Work instructions: Find the word "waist" in the data below and copy each line that holds it.

Dataset content:
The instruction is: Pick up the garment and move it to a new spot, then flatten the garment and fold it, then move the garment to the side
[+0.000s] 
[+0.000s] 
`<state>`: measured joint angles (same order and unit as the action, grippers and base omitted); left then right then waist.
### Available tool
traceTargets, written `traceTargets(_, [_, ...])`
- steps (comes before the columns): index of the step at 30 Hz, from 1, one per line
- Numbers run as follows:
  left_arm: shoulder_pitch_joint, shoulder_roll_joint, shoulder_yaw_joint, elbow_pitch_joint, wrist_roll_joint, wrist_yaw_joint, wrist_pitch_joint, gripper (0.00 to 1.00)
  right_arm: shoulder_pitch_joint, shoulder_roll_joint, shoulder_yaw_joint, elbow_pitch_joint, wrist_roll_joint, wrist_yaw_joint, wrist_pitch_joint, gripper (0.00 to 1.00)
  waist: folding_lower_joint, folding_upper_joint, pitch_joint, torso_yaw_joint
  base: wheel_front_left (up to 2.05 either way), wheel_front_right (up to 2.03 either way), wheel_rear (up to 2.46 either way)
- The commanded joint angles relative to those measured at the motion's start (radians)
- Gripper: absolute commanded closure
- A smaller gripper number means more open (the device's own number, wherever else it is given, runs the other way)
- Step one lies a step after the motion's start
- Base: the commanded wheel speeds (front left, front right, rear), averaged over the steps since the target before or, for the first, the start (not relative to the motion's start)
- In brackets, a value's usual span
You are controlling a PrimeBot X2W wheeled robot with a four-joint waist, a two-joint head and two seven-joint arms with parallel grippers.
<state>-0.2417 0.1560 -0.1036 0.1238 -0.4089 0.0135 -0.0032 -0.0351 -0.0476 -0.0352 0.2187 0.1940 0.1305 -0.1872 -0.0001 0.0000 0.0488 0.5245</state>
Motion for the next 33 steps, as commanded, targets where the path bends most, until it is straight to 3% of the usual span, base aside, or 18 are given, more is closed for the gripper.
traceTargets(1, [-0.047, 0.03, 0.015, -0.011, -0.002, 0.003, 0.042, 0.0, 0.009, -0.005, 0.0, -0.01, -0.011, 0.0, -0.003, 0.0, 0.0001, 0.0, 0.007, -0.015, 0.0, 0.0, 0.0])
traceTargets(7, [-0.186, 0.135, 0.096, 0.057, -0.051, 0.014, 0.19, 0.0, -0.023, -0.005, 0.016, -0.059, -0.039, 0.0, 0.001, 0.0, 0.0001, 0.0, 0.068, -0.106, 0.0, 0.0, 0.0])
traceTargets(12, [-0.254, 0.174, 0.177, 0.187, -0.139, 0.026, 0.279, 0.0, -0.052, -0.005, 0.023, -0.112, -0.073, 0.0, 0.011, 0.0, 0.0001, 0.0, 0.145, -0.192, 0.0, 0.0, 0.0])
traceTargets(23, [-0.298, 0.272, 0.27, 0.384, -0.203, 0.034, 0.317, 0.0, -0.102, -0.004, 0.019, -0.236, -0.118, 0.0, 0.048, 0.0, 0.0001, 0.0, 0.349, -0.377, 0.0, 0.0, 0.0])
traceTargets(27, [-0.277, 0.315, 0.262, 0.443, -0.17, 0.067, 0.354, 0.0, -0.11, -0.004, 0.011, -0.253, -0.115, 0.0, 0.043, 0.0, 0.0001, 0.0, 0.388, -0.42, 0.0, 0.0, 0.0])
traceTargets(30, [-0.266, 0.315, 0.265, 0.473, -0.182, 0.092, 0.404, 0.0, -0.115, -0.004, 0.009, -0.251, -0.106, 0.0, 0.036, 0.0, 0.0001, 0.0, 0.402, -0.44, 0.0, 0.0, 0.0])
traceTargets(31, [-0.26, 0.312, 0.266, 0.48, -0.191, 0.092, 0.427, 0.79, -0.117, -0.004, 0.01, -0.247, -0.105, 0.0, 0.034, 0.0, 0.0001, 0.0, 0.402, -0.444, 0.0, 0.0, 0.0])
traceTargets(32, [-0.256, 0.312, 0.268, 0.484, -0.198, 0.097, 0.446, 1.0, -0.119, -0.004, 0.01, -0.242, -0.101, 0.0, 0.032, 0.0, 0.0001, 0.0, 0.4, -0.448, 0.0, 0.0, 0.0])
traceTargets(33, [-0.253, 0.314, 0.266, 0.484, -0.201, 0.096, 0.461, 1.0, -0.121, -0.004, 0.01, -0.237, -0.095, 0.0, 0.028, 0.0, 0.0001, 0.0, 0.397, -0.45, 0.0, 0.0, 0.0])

Solution for this task:
`<state>`: measured joint angles (same order and unit as the action, grippers and base omitted); left then right then waist.
  waist: folding_lower_joint, folding_upper_joint, pitch_joint, torso_yaw_joint
You are controlling a PrimeBot X2W wheeled robot with a four-joint waist, a two-joint head and two seven-joint arms with parallel grippers.

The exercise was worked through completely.